Which lines run from the one containing "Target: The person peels" to the last line of the entries? Return them exactly, with nothing more.

[Saved data entries]
···

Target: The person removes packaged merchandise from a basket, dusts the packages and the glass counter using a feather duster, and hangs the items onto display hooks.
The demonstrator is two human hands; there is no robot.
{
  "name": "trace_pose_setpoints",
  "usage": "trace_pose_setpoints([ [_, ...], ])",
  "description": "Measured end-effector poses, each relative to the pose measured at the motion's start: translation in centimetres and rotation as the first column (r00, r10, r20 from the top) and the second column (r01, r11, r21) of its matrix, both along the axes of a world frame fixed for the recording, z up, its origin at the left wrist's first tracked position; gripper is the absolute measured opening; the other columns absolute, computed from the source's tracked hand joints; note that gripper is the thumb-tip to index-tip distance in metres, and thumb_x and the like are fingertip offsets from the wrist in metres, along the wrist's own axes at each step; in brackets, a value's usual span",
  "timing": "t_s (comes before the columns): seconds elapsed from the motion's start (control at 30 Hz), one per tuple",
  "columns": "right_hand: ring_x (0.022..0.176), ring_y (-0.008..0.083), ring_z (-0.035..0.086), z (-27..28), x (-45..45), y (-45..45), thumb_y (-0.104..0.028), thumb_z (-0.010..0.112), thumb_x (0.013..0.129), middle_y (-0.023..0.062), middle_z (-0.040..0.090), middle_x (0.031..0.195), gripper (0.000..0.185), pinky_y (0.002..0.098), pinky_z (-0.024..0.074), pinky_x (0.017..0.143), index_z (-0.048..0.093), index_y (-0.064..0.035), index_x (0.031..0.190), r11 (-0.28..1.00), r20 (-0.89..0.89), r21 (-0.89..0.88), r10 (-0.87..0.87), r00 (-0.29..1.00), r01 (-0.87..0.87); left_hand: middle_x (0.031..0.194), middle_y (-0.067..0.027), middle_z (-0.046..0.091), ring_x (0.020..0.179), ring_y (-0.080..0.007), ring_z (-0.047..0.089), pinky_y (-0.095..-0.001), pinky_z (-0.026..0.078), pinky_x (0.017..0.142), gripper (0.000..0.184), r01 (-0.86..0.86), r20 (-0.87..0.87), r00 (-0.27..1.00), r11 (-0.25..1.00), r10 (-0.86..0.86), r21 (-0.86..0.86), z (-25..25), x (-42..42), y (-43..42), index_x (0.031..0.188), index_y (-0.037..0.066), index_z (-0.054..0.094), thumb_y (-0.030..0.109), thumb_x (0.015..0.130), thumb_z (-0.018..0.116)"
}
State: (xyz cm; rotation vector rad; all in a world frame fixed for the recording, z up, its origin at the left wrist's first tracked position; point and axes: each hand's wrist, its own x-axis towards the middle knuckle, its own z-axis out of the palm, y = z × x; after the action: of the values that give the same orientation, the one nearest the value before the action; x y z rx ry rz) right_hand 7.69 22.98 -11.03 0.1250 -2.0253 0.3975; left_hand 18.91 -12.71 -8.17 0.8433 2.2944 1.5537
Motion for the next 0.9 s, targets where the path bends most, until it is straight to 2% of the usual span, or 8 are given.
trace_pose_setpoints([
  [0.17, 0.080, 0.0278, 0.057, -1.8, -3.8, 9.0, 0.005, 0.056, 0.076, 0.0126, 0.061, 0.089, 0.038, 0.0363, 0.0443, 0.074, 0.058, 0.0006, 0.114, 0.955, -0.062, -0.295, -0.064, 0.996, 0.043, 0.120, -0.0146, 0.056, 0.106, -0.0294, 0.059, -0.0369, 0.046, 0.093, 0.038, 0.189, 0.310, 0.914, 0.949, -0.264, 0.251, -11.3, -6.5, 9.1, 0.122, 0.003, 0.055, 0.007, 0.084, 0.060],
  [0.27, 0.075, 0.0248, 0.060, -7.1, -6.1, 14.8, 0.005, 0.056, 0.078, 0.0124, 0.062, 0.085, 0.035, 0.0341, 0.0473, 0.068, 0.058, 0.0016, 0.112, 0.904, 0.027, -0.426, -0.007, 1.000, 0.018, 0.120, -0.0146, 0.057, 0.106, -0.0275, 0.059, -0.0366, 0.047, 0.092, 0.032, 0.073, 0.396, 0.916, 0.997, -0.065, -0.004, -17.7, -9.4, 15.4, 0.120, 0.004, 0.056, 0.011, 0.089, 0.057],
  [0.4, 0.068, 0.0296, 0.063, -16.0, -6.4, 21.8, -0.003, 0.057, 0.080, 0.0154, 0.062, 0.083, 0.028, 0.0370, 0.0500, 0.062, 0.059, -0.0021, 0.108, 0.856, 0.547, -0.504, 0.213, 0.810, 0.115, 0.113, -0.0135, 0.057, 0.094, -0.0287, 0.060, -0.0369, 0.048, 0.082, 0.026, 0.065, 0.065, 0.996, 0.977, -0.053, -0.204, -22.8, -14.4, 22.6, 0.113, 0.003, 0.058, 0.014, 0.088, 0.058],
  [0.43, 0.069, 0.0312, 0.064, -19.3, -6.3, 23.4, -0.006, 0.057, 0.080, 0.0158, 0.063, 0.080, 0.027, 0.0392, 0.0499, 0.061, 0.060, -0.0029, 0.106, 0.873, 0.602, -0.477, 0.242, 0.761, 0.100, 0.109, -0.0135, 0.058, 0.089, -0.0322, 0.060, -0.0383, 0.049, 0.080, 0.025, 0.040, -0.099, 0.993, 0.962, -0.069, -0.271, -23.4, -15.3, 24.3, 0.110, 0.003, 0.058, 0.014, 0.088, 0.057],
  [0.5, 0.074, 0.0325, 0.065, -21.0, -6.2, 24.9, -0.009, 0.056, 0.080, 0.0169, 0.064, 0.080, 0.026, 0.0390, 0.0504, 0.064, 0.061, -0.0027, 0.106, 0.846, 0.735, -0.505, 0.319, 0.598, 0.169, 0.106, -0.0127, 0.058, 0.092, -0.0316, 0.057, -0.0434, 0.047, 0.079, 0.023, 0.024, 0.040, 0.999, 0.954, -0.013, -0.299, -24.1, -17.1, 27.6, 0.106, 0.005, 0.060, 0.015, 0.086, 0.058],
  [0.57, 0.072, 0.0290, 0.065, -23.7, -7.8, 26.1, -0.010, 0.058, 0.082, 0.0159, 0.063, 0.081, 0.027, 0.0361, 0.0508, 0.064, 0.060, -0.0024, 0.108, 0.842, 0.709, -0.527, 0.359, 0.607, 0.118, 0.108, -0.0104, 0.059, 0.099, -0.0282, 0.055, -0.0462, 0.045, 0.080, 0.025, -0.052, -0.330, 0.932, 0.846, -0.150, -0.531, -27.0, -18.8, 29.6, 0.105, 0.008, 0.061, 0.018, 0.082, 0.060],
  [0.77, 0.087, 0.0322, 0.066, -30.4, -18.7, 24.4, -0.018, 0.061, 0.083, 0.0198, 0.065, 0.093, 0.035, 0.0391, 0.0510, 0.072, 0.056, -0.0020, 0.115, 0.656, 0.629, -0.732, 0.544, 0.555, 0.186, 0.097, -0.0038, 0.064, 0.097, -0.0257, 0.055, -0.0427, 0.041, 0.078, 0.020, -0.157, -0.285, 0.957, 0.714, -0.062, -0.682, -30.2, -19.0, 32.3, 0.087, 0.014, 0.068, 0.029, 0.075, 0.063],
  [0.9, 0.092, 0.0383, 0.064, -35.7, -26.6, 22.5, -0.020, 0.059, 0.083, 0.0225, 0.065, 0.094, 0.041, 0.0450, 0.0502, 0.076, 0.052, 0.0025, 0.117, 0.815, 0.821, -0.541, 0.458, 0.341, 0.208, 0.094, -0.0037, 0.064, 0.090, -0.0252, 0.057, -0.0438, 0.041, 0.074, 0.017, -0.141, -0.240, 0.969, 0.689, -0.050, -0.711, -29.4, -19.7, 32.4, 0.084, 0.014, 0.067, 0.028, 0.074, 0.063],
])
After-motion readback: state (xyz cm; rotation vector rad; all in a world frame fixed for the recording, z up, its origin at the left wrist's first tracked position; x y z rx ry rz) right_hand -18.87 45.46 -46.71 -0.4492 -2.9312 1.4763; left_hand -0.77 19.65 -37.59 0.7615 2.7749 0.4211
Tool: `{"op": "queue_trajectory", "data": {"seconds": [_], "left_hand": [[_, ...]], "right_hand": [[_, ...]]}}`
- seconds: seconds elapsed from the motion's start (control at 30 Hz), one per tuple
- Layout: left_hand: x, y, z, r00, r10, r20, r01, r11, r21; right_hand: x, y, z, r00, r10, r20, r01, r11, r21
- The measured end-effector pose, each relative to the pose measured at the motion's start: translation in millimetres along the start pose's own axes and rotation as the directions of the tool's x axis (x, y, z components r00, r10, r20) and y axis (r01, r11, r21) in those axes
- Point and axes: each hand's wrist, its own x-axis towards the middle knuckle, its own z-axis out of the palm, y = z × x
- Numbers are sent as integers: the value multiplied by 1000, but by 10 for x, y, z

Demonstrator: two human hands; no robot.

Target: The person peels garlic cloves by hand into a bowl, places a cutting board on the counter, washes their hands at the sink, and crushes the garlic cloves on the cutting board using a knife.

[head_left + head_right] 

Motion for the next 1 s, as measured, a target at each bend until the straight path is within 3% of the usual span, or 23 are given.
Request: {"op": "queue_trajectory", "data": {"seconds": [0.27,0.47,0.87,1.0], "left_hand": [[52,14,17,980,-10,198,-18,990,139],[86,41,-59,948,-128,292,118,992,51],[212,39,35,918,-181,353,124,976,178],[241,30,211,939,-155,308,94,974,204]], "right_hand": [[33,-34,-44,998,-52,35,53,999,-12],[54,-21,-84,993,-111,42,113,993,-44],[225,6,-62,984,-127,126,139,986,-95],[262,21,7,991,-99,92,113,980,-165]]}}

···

[Worked solution]
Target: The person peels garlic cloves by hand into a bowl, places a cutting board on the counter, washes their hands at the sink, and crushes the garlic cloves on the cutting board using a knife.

[head_left + head_right] 

Motion for the next 1 s, as measured, a target at each bend until the straight path is within 3% of the usual span, or 23 are given.
Request: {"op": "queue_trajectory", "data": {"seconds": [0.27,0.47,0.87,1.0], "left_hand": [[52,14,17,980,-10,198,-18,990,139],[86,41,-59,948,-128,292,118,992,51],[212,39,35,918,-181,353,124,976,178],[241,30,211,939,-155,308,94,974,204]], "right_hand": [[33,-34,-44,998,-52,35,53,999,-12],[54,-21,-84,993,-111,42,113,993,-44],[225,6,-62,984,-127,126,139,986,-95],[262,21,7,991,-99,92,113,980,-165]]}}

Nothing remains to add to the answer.